Stored records
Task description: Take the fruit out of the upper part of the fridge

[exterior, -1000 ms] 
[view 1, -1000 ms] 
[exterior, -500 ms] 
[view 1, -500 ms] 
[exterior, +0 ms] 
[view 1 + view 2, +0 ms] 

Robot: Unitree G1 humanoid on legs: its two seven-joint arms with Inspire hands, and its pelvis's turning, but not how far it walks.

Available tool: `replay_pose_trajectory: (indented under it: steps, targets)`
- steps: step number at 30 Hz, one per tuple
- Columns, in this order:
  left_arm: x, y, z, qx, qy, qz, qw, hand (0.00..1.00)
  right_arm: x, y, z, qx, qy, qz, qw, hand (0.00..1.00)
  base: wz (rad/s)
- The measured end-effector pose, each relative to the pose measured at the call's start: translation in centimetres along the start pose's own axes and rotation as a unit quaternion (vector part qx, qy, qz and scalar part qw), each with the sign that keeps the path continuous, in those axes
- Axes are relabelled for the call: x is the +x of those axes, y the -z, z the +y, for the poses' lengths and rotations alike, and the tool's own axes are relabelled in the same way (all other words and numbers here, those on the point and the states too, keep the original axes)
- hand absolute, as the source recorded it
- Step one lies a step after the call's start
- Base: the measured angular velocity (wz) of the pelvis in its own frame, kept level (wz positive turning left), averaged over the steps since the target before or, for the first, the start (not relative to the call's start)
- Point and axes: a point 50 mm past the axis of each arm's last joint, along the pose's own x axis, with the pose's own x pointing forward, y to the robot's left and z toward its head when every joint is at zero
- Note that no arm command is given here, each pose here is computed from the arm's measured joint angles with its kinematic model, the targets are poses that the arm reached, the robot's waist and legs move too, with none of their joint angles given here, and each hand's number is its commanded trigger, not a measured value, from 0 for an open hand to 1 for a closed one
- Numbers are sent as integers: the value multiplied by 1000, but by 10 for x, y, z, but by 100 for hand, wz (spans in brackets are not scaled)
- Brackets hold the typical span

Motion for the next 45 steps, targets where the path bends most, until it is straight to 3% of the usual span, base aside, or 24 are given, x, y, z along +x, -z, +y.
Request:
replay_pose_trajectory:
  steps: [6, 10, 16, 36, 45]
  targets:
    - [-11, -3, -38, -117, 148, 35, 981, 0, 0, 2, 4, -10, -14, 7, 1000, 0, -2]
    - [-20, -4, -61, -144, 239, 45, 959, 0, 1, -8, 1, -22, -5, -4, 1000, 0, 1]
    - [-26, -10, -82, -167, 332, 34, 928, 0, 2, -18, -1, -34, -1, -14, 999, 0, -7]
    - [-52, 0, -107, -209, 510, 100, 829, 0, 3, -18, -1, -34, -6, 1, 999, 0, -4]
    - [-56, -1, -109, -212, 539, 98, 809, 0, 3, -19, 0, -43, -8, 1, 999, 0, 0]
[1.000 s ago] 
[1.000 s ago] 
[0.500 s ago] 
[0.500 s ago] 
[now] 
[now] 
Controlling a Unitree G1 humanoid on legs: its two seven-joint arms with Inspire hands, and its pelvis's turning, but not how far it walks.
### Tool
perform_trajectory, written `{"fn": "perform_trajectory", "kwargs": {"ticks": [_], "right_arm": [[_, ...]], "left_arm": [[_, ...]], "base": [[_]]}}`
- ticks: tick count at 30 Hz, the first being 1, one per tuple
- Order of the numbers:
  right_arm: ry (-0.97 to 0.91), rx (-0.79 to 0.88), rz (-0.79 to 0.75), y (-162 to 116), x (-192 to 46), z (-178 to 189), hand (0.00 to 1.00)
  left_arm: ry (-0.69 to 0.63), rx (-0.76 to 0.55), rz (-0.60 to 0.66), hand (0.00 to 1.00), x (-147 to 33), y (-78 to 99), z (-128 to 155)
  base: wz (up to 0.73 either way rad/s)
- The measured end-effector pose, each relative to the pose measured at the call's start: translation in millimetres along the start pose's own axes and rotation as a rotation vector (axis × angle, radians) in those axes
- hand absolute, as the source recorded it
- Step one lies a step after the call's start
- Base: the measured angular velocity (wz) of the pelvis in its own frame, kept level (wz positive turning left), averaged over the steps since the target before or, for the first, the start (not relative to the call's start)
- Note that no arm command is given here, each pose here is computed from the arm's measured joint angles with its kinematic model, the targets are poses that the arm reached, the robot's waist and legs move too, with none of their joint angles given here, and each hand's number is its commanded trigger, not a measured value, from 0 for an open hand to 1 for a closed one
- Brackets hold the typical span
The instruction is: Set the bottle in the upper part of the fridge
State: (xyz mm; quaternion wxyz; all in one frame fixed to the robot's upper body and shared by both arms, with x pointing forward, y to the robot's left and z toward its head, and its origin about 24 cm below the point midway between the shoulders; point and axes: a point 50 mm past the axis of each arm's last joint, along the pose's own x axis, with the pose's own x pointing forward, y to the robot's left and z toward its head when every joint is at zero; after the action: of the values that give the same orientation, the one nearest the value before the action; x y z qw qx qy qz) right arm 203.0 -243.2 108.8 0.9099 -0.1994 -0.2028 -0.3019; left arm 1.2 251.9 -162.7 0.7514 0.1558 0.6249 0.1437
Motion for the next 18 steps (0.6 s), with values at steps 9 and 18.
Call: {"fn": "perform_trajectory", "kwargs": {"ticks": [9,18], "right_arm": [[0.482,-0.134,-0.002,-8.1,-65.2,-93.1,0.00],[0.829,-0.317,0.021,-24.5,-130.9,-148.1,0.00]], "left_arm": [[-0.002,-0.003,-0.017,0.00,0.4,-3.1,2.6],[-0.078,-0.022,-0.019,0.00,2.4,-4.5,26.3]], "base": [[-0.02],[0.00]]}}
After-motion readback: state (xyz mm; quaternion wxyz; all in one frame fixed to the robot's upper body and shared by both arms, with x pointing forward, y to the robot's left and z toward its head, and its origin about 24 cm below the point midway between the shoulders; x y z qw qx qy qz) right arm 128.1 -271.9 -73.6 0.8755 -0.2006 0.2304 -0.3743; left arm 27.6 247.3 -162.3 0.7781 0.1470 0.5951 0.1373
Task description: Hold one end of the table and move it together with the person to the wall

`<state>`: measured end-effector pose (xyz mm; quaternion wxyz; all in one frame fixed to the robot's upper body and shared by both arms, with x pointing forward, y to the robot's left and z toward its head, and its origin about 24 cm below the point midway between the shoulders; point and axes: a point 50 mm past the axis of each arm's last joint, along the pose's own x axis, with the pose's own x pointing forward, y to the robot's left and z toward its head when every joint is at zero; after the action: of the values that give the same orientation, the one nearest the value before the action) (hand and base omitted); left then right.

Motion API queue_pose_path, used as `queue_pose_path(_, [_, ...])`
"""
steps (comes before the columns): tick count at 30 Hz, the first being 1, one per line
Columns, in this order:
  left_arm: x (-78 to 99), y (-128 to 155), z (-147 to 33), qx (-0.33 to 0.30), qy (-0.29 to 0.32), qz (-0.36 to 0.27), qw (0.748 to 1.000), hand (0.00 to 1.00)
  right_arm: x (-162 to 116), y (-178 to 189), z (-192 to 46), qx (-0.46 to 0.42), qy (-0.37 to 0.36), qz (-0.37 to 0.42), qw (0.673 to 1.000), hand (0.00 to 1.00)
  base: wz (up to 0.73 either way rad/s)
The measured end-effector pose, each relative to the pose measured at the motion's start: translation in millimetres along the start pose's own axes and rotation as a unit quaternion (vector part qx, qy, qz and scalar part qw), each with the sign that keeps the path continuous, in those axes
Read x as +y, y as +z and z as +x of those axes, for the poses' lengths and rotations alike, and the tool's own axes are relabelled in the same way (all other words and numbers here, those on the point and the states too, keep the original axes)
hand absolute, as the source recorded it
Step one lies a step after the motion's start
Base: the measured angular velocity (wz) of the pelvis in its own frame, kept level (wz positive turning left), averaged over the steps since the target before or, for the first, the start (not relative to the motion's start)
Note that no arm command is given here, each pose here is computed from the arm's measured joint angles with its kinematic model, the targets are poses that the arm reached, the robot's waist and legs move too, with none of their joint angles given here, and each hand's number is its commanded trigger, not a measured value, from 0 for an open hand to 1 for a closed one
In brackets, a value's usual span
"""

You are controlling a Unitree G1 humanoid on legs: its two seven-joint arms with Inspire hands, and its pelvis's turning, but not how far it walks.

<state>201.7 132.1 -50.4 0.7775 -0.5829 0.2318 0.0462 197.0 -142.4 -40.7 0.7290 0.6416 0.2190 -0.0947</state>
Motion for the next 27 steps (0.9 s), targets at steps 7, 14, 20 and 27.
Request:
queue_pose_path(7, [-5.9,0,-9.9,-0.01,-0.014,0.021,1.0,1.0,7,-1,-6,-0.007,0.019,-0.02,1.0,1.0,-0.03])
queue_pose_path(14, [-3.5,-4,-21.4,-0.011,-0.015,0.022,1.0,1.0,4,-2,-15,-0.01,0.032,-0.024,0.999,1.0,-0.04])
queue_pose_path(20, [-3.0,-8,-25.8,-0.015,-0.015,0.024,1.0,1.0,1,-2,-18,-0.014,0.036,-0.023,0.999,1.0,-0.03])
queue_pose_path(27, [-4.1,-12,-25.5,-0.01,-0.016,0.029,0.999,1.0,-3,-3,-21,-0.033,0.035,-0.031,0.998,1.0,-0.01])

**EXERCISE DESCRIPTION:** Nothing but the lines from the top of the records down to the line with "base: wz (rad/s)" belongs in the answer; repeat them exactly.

**EXERCISE RESPONSE:**
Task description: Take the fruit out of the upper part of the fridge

[exterior, -1000 ms] 
[view 1, -1000 ms] 
[exterior, -500 ms] 
[view 1, -500 ms] 
[exterior, +0 ms] 
[view 1 + view 2, +0 ms] 

Robot: Unitree G1 humanoid on legs: its two seven-joint arms with Inspire hands, and its pelvis's turning, but not how far it walks.

Available tool: `replay_pose_trajectory: (indented under it: steps, targets)`
- steps: step number at 30 Hz, one per tuple
- Columns, in this order:
  left_arm: x, y, z, qx, qy, qz, qw, hand (0.00..1.00)
  right_arm: x, y, z, qx, qy, qz, qw, hand (0.00..1.00)
  base: wz (rad/s)

This exercise has been fully answered.